* The problem *
With the images removed, transcribe the listing that follows exactly.

* Source material *
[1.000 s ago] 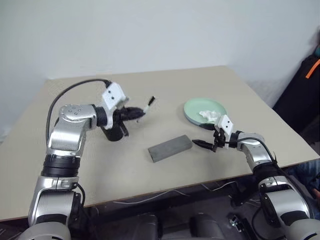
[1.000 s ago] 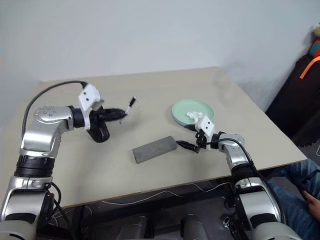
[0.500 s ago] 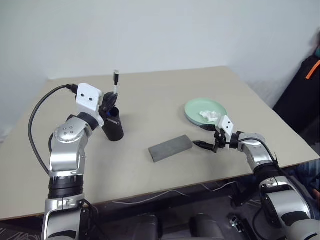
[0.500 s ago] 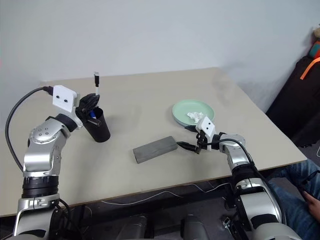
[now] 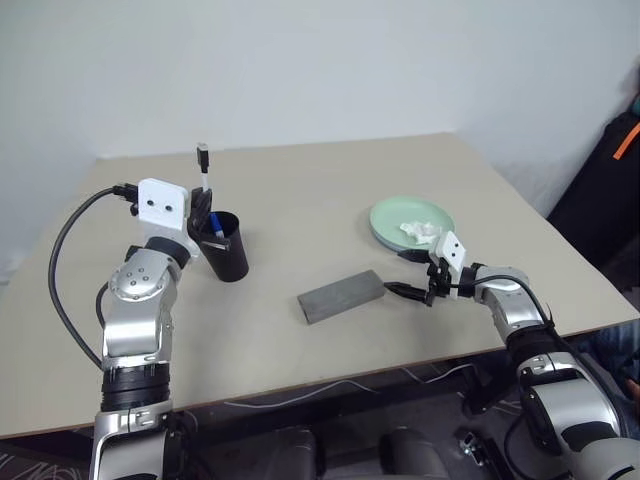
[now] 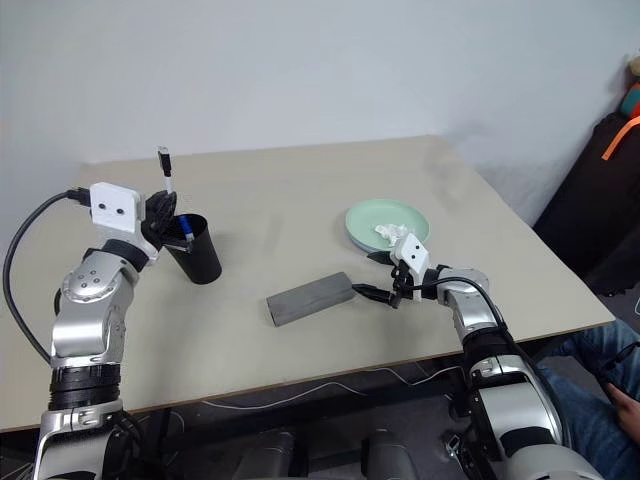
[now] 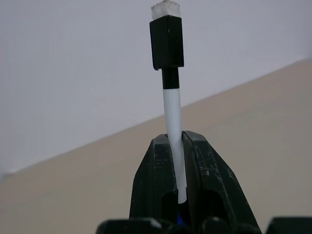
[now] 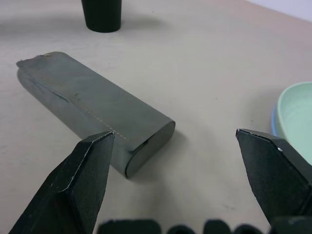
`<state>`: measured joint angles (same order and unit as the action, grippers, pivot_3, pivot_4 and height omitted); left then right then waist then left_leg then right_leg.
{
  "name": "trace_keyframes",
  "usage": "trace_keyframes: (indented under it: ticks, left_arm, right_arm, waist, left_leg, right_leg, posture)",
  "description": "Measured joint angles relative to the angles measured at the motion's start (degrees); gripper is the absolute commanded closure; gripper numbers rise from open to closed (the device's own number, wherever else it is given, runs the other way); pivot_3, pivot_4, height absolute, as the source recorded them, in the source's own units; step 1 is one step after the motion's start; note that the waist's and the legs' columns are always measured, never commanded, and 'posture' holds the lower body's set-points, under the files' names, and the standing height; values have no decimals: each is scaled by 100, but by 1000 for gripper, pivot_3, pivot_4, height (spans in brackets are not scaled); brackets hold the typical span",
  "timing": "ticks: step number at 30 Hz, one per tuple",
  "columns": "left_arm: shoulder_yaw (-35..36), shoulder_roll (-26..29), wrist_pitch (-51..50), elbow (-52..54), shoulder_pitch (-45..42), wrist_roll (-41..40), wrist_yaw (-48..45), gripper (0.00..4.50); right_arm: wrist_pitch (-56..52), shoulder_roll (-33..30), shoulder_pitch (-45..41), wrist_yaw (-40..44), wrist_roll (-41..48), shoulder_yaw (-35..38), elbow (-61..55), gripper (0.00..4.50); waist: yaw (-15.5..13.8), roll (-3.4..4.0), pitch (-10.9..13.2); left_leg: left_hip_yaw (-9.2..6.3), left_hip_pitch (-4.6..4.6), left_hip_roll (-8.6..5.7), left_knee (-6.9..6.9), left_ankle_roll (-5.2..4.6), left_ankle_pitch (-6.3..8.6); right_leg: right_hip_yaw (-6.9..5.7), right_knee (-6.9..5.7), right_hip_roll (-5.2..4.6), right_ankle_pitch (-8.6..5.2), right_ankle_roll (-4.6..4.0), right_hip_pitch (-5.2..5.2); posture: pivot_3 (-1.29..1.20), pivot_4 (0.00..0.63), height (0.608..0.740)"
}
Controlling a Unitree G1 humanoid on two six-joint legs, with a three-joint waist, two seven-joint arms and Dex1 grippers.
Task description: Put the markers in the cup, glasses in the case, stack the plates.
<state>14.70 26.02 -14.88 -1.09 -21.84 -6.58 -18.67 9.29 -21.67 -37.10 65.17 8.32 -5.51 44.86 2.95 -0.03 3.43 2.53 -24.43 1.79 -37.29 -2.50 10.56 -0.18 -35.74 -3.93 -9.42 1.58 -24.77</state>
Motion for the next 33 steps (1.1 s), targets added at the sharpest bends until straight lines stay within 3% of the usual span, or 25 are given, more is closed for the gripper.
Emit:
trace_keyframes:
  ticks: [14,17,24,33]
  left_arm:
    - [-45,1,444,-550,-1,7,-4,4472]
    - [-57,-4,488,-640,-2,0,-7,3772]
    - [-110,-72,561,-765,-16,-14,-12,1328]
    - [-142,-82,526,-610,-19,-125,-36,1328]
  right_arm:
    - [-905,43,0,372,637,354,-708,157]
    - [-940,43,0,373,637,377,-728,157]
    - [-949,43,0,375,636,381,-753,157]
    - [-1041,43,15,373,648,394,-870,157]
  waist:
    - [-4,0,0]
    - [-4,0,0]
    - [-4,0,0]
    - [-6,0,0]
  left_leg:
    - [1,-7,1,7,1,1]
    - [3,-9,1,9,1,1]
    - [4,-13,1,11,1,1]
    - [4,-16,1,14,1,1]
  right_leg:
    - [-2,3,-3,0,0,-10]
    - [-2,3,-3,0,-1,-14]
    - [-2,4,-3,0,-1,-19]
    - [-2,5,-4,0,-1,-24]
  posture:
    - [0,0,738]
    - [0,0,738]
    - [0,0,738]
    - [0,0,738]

* Written answer *
[1.000 s ago] 
[1.000 s ago] 
[0.500 s ago] 
[0.500 s ago] 
[now] 
[now] 
[now] 
[now] 
`<state>`: measured joint angles (same order and unit as the action, grippers, pivot_3, pivot_4 and height omitted); left then right then waist then left_leg then right_leg.
{
  "name": "trace_keyframes",
  "usage": "trace_keyframes: (indented under it: ticks, left_arm, right_arm, waist, left_leg, right_leg, posture)",
  "description": "Measured joint angles relative to the angles measured at the motion's start (degrees); gripper is the absolute commanded closure; gripper numbers rise from open to closed (the device's own number, wherever else it is given, runs the other way); pivot_3, pivot_4, height absolute, as the source recorded them, in the source's own units; step 1 is one step after the motion's start; note that the waist's and the legs' columns are always measured, never commanded, and 'posture' holds the lower body's set-points, under the files' names, and the standing height; values have no decimals: each is scaled by 100, but by 1000 for gripper, pivot_3, pivot_4, height (spans in brackets are not scaled); brackets hold the typical span",
  "timing": "ticks: step number at 30 Hz, one per tuple",
  "columns": "left_arm: shoulder_yaw (-35..36), shoulder_roll (-26..29), wrist_pitch (-51..50), elbow (-52..54), shoulder_pitch (-45..42), wrist_roll (-41..40), wrist_yaw (-48..45), gripper (0.00..4.50); right_arm: wrist_pitch (-56..52), shoulder_roll (-33..30), shoulder_pitch (-45..41), wrist_yaw (-40..44), wrist_roll (-41..48), shoulder_yaw (-35..38), elbow (-61..55), gripper (0.00..4.50); waist: yaw (-15.5..13.8), roll (-3.4..4.0), pitch (-10.9..13.2); left_leg: left_hip_yaw (-9.2..6.3), left_hip_pitch (-4.6..4.6), left_hip_roll (-8.6..5.7), left_knee (-6.9..6.9), left_ankle_roll (-5.2..4.6), left_ankle_pitch (-6.3..8.6); right_leg: right_hip_yaw (-6.9..5.7), right_knee (-6.9..5.7), right_hip_roll (-5.2..4.6), right_ankle_pitch (-8.6..5.2), right_ankle_roll (-4.6..4.0), right_hip_pitch (-5.2..5.2); posture: pivot_3 (-1.29..1.20), pivot_4 (0.00..0.63), height (0.608..0.740)"
}
Controlling a Unitree G1 humanoid on two six-joint legs, with a three-joint waist, two seven-joint arms and Dex1 grippers.
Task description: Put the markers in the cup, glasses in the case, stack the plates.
<state>14.70 26.02 -14.88 -1.09 -21.84 -6.58 -18.67 9.29 -21.67 -37.10 65.17 8.32 -5.51 44.86 2.95 -0.03 3.43 2.53 -24.43 1.79 -37.29 -2.50 10.56 -0.18 -35.74 -3.93 -9.42 1.58 -24.77</state>
Motion for the next 33 steps (1.1 s), targets added at the sharpest bends until straight lines stay within 3% of the usual span, or 25 are given, more is closed for the gripper.
Emit:
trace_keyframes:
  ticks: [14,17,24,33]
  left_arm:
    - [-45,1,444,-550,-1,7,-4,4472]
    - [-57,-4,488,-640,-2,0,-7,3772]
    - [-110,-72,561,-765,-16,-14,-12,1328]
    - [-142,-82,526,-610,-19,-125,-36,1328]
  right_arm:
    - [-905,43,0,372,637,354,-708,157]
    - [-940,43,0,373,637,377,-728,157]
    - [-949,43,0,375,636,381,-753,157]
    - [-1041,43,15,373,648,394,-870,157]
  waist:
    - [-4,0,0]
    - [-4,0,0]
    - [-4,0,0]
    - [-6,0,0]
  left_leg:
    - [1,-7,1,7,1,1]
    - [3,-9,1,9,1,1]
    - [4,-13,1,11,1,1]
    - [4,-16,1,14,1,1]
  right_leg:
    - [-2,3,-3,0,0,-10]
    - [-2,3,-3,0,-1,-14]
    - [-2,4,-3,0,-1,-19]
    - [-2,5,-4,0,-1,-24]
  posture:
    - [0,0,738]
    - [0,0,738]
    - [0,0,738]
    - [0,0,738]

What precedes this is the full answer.